The Syrian crisis has had a significant impact on Jordan’s economy, straining current infrastructure and resources. In addition, Syria was a key trading partner for Jordan, and Jordan’s primary transport route for trade with Europe.
Australia and Jordan share a warm relationship with valuable historical dimensions dating back to the First World War (when Australians served as part of the Allied forces in the region, including modern-day Jordan, alongside the Sharif of Mecca's forces in The Great Arab Revolt against the Ottomans). Australian institutions and Jordanian counterparts share over 50 years of cultural cooperation in archaeological research.

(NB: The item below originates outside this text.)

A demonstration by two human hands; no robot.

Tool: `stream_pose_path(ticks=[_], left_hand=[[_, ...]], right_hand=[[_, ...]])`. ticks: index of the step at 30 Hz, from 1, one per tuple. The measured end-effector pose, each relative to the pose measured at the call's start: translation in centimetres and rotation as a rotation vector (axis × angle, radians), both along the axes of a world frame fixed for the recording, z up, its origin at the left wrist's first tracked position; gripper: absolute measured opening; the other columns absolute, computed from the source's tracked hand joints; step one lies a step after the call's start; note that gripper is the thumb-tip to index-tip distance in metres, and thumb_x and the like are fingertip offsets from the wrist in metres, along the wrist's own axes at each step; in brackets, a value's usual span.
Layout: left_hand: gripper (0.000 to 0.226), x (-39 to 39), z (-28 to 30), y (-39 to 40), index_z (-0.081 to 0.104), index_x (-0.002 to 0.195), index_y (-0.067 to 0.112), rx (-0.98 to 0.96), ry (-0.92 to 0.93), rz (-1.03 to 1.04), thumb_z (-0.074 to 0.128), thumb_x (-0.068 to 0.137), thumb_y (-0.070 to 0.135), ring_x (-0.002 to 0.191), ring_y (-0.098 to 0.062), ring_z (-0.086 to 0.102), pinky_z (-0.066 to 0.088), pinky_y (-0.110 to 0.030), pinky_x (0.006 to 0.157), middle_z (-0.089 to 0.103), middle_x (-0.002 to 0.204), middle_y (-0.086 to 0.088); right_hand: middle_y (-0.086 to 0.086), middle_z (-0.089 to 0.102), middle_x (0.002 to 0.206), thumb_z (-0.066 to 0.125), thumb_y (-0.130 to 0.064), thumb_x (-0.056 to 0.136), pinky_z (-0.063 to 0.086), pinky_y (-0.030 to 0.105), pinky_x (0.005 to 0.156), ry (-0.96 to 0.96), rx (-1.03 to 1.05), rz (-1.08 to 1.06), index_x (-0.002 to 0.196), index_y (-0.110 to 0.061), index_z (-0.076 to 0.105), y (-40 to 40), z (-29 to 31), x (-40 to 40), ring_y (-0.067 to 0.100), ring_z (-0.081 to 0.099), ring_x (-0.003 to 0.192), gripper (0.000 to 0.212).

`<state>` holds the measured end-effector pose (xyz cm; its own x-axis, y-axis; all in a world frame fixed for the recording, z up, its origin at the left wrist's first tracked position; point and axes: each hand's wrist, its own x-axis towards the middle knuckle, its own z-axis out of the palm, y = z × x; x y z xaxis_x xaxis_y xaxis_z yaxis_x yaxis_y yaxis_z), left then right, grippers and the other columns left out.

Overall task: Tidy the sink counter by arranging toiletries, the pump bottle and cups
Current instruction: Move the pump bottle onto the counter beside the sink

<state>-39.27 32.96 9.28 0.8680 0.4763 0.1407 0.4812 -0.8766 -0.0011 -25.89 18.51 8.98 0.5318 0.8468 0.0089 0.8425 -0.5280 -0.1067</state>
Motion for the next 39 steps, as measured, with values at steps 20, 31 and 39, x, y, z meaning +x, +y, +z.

Jordan is coping with a large influx of refugees fleeing the conflict in neighbouring Syria. Approximately 635,000 Syrian refugees have registered with the UNHCR in Jordan, and the government estimates that the total number of Syrians in the country is up to 1.5 million. Australia has provided more than $213 million in response to the humanitarian crisis in Syria. Of this, $125.7 million has gone to support refugees and their host communities in neighbouring countries, including Jordan. In 2014, Australia provided $20 million to the ‘No Lost Generation’ strategy to improve access to education for refugee and host community children in Lebanon and Jordan. In 2015, Australia committed over $54 million to the Syria response. At the Syria Donors Conference in London in February 2016, Australia pledged $25 million in humanitarian assistance in response to the Syria and Iraq crises, including funding for Australian NGOs to deliver protection and education activities in Jordan.
In 2014, Australia worked closely with Jordan on the United Nations Security Council (UNSC) to address the humanitarian crisis in Syria. Together with Luxemburg, Australia and Jordan co-authored UNSC Resolutions 2139, 2165 and 2191 on humanitarian access.
Trade and Investment
Bilateral commercial relations are modest. Australia’s principal exports to Jordan are live sheep and cattle and meat products. We also export some education services, with around 300 Jordanian students travelling to Australia each year. Two-way merchandise trade amounted to $245 million in 2014-15 ($210 million in exports from Australia and $35 million in imports from Jordan). In 2005 Australia concluded an MOU with Jordan on live animal shipment in order to underpin the trade and ensure respect of international animal welfare standards. Live exports to Jordan are also covered by the Exporter Supply Chain Assurance System (ESCAS).
Austrade's office in Kuwaitis responsible for Jordan. Austrade's web site has information on doing business in Jordan and market profiles of priority sectors, such as education, food and health and medical.
High Level Visits
The political and economic relationship has expanded through regular high-level contact, including by ministers and parliamentary delegations.
There have been a number of high-level visits by Australians to Jordan, including Attorney General, Senator the Hon George Brandis QC, in December 2015; Minister for Immigration and Border Protection, the Hon Peter Dutton MP, in November 2015 and Minister for Foreign Affairs, the Hon Julie Bishop MP, in April 2014. The then-Governor-General, Her Excellency Quentin Bryce, visited Jordan in September 2012.
In June 2001, King Abdullah made a brief visit to Darwin on his way to Timor Leste to meet with Jordanian forces serving as part of the Australian-led UN Peacekeeping Force.